### EXERCISE GOAL
Work out how many lines in the records contain the word "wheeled", and give that number alone.

### DATA IN THIS EXERCISE

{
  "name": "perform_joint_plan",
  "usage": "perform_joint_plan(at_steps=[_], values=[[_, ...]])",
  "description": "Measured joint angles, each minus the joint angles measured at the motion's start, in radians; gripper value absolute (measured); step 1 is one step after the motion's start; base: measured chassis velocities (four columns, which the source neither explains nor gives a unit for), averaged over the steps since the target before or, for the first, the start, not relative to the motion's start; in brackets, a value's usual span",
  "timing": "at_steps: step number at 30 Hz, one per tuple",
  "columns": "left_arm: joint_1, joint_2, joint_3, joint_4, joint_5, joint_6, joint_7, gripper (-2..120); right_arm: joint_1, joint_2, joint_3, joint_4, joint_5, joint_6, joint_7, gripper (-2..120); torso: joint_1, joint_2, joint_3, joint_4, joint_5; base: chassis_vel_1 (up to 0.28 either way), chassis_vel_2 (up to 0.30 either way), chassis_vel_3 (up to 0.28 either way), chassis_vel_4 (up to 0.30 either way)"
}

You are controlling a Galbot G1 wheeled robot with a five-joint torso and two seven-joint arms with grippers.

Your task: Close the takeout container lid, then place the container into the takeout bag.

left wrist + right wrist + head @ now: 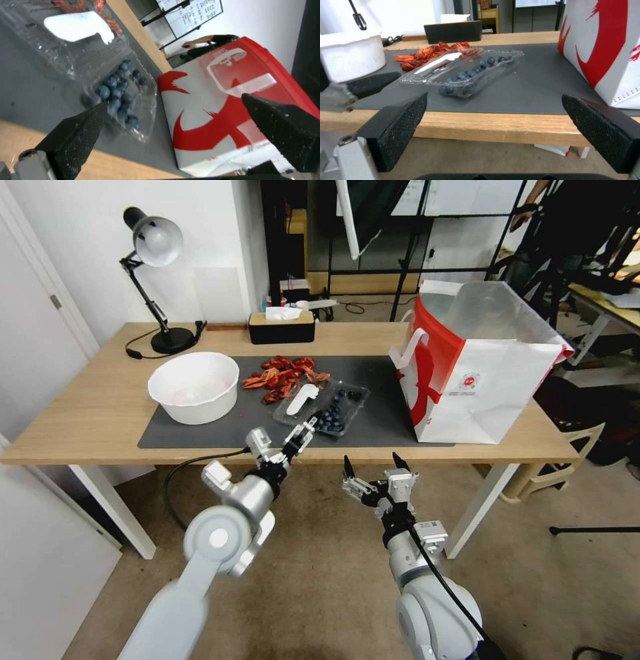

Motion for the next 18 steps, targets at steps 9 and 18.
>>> perform_joint_plan(at_steps=[9, 18], values=[[-0.088, -0.008, 0.024, 0.079, -0.006, -0.004, -0.036, 100, -0.006, 0.000, 0.007, 0.000, -0.002, 0.002, -0.002, 100, 0.000, 0.000, 0.000, 0.0000, 0.0000, 0.000, 0.000, 0.000, 0.000], [-0.109, -0.009, 0.029, 0.113, -0.009, 0.012, -0.068, 100, -0.010, 0.000, 0.011, 0.000, -0.005, 0.004, -0.003, 100, 0.000, 0.000, 0.000, 0.0001, 0.0000, 0.000, 0.000, 0.000, 0.000]])
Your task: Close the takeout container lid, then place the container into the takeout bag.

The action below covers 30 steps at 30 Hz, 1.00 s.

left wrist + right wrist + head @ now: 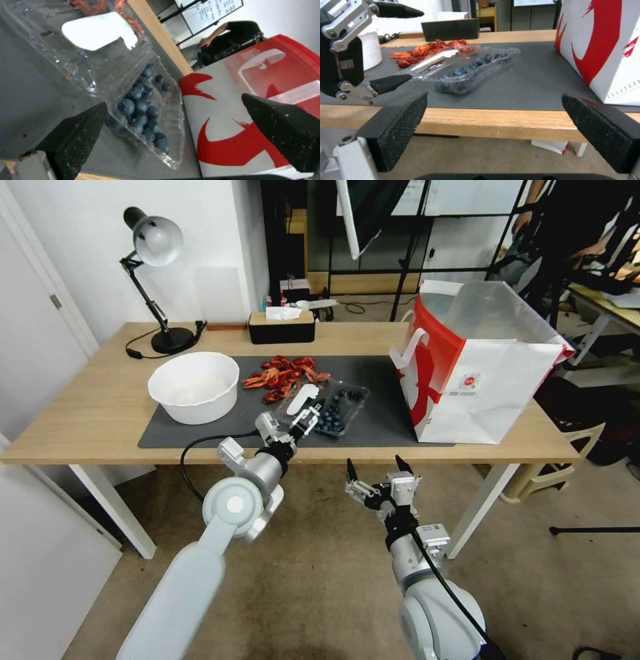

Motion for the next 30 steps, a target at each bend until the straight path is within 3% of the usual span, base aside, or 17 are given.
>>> perform_joint_plan(at_steps=[30], values=[[-0.065, -0.017, 0.023, 0.092, -0.009, 0.010, -0.042, 100, -0.010, 0.000, 0.006, -0.001, -0.008, 0.007, 0.000, 100, 0.000, 0.000, 0.000, 0.0000, 0.0001, 0.000, 0.000, 0.000, 0.000]])
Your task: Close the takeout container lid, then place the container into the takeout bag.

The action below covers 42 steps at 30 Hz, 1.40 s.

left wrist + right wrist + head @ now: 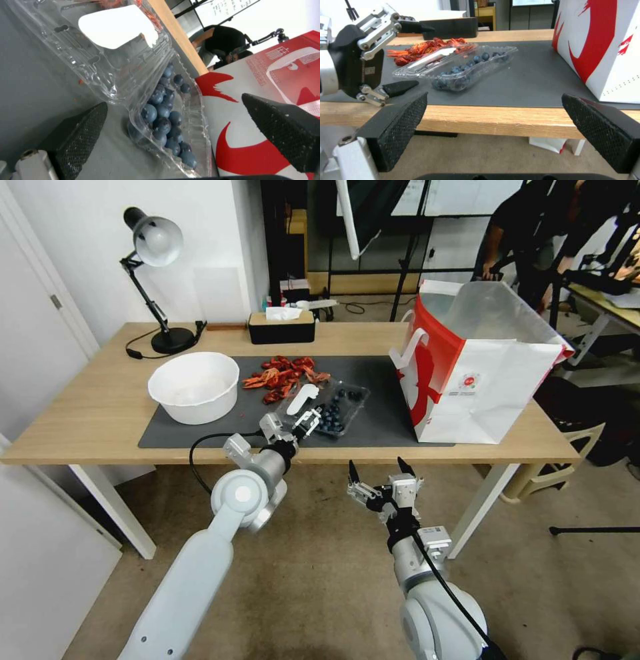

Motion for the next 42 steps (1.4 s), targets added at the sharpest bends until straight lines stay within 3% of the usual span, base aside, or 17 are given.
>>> perform_joint_plan(at_steps=[11, 22, 42], values=[[-0.013, -0.009, 0.018, 0.011, -0.020, 0.000, 0.008, 100, -0.008, 0.000, 0.003, 0.000, -0.004, 0.004, 0.000, 100, 0.000, 0.000, 0.000, -0.0001, -0.0003, 0.000, 0.000, 0.000, 0.000], [-0.023, -0.014, 0.025, 0.010, -0.041, -0.026, 0.059, 100, -0.011, 0.000, 0.004, -0.010, -0.008, 0.008, 0.000, 100, 0.000, 0.000, 0.000, 0.0000, -0.0001, 0.000, 0.000, 0.000, 0.000], [0.019, -0.049, 0.096, -0.052, 0.004, -0.032, 0.056, 100, -0.018, 0.000, 0.004, -0.011, -0.014, 0.014, 0.002, 100, 0.000, 0.000, 0.000, 0.0000, 0.0000, 0.000, 0.000, 0.000, 0.000]])
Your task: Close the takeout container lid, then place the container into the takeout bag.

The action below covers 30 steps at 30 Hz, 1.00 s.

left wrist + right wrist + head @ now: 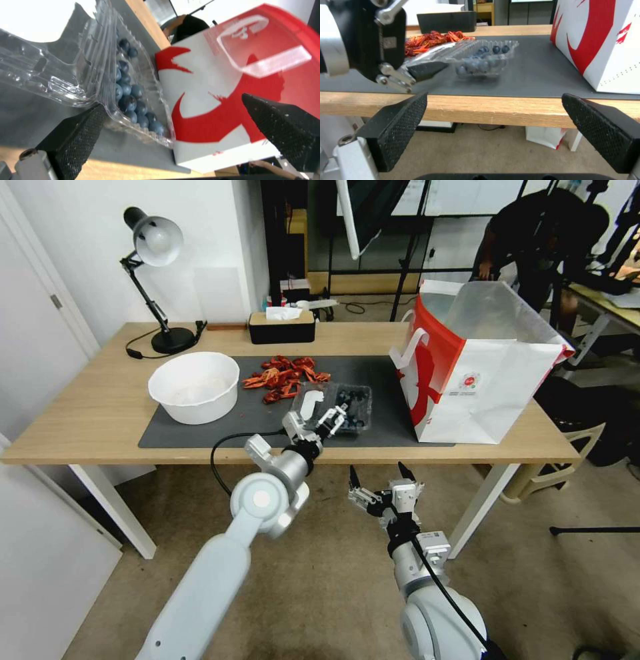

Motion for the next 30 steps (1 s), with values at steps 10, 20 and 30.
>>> perform_joint_plan(at_steps=[10, 20, 30], values=[[-0.008, -0.032, 0.048, 0.019, 0.034, -0.019, -0.006, 100, -0.010, 0.001, 0.001, 0.009, -0.002, 0.004, 0.000, 100, 0.000, 0.000, 0.000, -0.0001, -0.0001, 0.000, 0.000, 0.000, 0.000], [-0.001, -0.029, 0.044, 0.026, 0.039, -0.023, -0.007, 100, -0.009, 0.000, 0.001, 0.009, -0.003, 0.006, 0.000, 100, 0.000, 0.000, 0.000, 0.0000, -0.0001, 0.000, 0.000, 0.000, 0.000], [0.036, -0.025, 0.024, -0.002, 0.042, -0.017, -0.016, 100, -0.011, 0.003, -0.006, 0.007, -0.006, 0.007, 0.000, 100, 0.000, 0.000, 0.000, 0.0000, -0.0001, 0.000, 0.000, 0.000, 0.000]])
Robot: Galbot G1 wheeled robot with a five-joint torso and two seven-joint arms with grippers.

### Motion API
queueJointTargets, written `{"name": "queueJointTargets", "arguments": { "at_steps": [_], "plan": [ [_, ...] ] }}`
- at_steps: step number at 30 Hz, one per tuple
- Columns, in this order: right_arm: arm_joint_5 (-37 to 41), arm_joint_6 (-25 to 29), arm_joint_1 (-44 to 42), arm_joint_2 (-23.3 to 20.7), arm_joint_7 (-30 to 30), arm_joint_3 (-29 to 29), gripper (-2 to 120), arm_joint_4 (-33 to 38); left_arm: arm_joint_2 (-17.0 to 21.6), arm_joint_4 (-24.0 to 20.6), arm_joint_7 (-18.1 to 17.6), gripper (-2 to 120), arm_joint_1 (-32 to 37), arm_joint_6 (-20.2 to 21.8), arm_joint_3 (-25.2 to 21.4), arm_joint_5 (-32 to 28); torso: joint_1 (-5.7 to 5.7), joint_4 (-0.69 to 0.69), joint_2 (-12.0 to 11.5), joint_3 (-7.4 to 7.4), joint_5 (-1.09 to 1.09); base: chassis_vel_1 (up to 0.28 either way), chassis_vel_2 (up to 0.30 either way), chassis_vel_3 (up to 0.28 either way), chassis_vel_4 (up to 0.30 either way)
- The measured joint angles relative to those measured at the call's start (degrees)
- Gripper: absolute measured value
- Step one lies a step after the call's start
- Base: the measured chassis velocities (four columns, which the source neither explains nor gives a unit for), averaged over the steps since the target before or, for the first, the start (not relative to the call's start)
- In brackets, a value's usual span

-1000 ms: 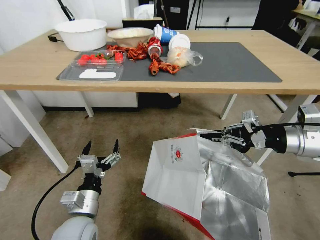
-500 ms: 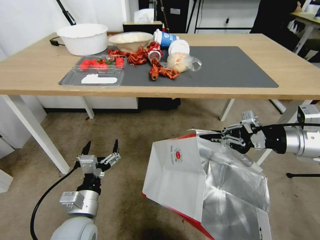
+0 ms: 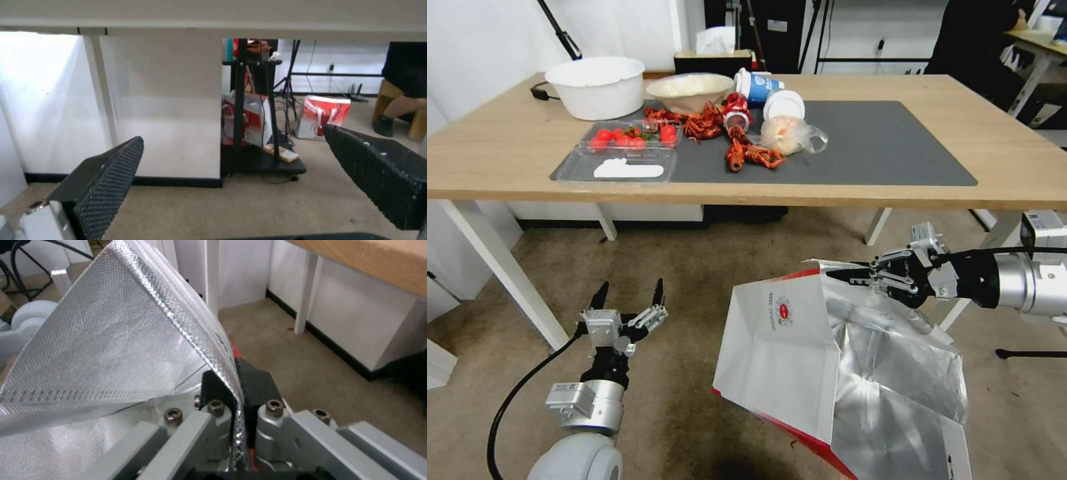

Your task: Pick up the food delivery bag from the floor and place it on the table.

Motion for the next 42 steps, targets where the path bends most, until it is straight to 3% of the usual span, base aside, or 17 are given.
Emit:
{"name": "queueJointTargets", "arguments": {
  "at_steps": [29, 34, 42],
  "plan": [
    [0.01, -0.18, 0.01, -1.08, -0.56, 0.4, 0, 0.04, 0.06, -0.49, 0.01, 100, 0.1, 0.15, -0.21, -0.25, 2.24, 0.0, 6.34, 4.11, 0.0, 0.0, 0.0, 0.0, 0.0],
    [-0.73, -0.6, -0.12, -1.6, -1.49, 0.4, 0, -0.45, 0.02, -0.51, 0.0, 100, 0.16, 0.09, -0.24, -0.29, 3.04, 0.0, 8.59, 5.56, 0.0, 0.0, 0.0, 0.0, 0.0],
    [-0.86, -0.78, -0.17, -1.82, -2.0, 0.45, 0, -0.69, 0.0, -0.45, -0.02, 100, 0.06, 0.08, -0.26, -0.32, 3.74, 0.0, 10.42, 6.69, 0.0, 0.0, 0.0, 0.0, 0.0]
  ]
}}
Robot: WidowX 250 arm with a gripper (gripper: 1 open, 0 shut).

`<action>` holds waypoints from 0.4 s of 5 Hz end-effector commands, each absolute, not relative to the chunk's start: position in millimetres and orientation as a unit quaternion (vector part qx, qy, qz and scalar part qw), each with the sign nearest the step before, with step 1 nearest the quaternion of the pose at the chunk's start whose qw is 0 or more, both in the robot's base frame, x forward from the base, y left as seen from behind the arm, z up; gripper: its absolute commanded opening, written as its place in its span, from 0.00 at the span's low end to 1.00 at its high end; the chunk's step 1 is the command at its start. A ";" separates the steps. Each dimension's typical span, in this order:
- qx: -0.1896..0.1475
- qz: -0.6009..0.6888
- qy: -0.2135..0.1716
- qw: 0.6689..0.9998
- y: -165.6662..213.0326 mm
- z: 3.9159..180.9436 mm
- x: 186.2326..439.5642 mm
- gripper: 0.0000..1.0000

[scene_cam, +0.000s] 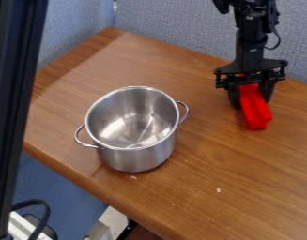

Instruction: Put the red object in the metal pot

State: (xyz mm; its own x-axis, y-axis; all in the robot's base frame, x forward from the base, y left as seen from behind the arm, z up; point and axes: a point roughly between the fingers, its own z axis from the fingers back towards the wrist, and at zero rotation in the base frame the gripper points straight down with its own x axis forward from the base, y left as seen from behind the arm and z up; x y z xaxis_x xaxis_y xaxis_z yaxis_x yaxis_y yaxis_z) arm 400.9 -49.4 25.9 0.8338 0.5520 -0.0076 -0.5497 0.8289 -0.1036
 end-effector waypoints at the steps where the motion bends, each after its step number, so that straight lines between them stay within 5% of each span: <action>1: -0.046 0.294 -0.019 0.954 -34.0 24.9 408.9 0.00; 2: -0.043 0.296 -0.022 0.954 -31.8 23.7 415.3 0.00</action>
State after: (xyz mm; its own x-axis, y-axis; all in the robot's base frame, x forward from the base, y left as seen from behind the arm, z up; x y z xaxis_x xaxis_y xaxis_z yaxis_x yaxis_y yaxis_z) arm 415.3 -43.3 25.5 0.8348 0.5502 0.0178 -0.5457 0.8314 -0.1043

### RESPONSE TO THIS TASK
2